Le Diamant, un navire quatre étoiles pour les nostalgiques du Mermoz

Depuis son lancement en mai dernier, le Diamant remporte un beau succès. Les réservations pour l’hiver sont déjà bien avancées et le taux de satisfaction encourageant. Entièrement francophone, il a conquis en premier lieu une clientèle de seniors en quête de bien-être et d’itinéraires insolites alors que les entreprises lui font de plus en plus les yeux doux.
Tapis Rouge Croisières et la Compagnie des Iles du Ponant ont trouvé leur créneau. Un an après avoir racheté conjointement le Song of Flower, rebaptisé Diamant, à la compagnie Radisson Seven Seas Cruises et après seulement trois mois d’exploitation, le succès est déjà au rendez-vous. « Complet à 80 % pour l’hiver et affichant un taux de satisfaction de 85 % », souligne fièrement Christian Nicaud, PDG de Tapis Rouge Croisières, le Diamant a immédiatement su séduire une clientèle de seniors orpheline depuis l’arrêt du Mermoz il y a cinq ans. Le concept est le même : un navire de luxe « à taille humaine » desservant des escales insolites, entièrement francophone (un cinquième de la clientèle est belge ou suisse) et qui accorde une place privilégiée à la gastronomie française et à la culture. Car sur chaque croisière, des conférenciers sont présents, choisis selon la thématique du voyage. La détente, le bien-être, les tournois de bridge et les belles et chics tenues de soirée font également partie de la vie à bord. Les clefs du succès ? « Encourager les ventes en publiant la pré-programmation de la future saison dans la brochure en cours et la mettre à la disposition des passagers à bord », affirme Christian Nicaud. Un bureau de vente est d’ailleurs ouvert tous les jours sur le bateau, et une équipe d’hôtesses répond aux questions des clients et peut enregistrer les réservations. « Une réduction de 2 % est appliquée en cas d’achat à bord et la commission aux agences est maintenue car c’est grâce à leurs conseils que ces passagers sont venus la première fois », précise-t-il. Une recette qui a déjà fait ses preuves puisque le Diamant enregistre un taux de repeaters de l’ordre de 25 %. L’affrètement partiel ou total du paquebot est le second ingrédient qui fonctionne. De grands noms comme L’Oréal ou Deutsche Bank réuniront une partie de leurs employés prochainement sur le Diamant pour effectuer une croisière de quelques jours alternant escales et séminaires.
Fiche technique
113 cabines et suites extérieures, dont dix avec balcon de 17 à 37 m2.

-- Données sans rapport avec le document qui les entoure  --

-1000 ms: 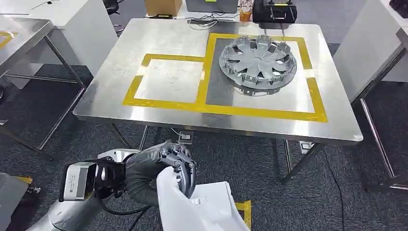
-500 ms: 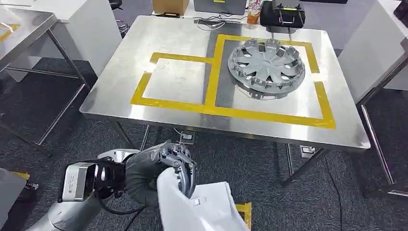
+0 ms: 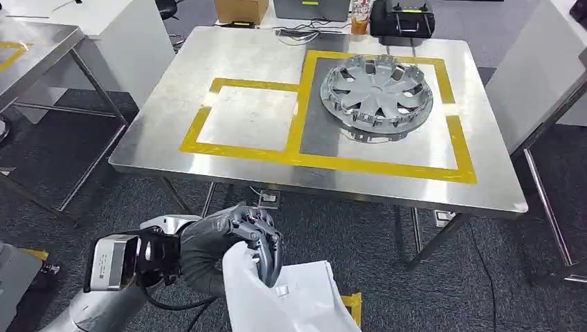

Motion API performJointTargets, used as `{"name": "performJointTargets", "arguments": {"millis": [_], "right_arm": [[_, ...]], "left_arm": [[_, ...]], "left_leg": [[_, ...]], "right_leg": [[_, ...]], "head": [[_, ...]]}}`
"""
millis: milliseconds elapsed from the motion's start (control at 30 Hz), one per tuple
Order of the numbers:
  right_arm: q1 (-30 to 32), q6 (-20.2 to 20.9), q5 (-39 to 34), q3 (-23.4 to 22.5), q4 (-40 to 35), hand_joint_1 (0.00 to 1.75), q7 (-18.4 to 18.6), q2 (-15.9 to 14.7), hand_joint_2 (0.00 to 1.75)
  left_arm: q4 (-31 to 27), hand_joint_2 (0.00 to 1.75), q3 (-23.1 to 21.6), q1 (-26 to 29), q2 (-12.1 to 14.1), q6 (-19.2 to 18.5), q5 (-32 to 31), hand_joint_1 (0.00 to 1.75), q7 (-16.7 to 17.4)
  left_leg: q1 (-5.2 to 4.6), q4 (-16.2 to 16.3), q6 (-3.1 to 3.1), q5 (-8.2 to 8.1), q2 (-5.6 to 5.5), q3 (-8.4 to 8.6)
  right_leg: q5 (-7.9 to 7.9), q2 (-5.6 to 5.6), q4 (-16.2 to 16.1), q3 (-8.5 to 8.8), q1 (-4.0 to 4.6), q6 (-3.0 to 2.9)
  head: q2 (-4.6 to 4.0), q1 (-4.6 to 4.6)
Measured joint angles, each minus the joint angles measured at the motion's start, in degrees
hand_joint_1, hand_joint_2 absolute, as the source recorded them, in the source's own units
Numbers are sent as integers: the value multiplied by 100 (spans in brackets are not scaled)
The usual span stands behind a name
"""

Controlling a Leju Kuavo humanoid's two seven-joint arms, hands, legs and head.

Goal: Take the parts from the cabinet and place them on the table.

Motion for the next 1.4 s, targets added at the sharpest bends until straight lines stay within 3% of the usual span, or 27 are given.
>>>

Une capacité maximale de 226 passagers pour 120 membres d’équipage.
Long de 124 mètres, large de 16 mètres et d’une vitesse de 15,5 nœuds.
Trois restaurants (principal, à thème avec réservation et extérieur).
Un salon panoramique avec bar.
Une discothèque.
Une salle de sports.
Un salon de massage et de coiffure.
Sept croisières en Amérique du Sud et en Antarctique cet hiver
Après une saison inaugurale (de mai à novembre) en Europe du Nord, en Méditerranée et en Mer Noire, le Diamant passera l’hiver prochain dans les mers australes entre Antarctique, fjords chiliens et Patagonie-Terre de Feu. Sept itinéraires variés et de longue durée sont proposés comme la croisière de 23 jours « Grande Odyssée Brésilienne » qui permet de découvrir le littoral brésilien en partant de Buenos Aires pour atteindre Cayenne. Deux transatlantiques font également partie de la nouvelle production hiver. « Sur les traces de Mermoz » est scindée en deux. Les accros pourront choisir d’effectuer l’itinéraire complet de Nice à Buenos Aires d’une durée de 33 jours pendant lesquels le Diamant fera escale dans 13 ports alors que le second itinéraire est plus court. Les passagers prendront en effet le bateau « en marche » à Dakar et réaliseront 21 jours de croisière et sept escales. La « Croisière des Trois Continents » de Cayenne à Nice desservira sept escales pendant 17 jours. Dans deux ans, le Diamant mettra le cap sur une tout autre direction : l’Asie.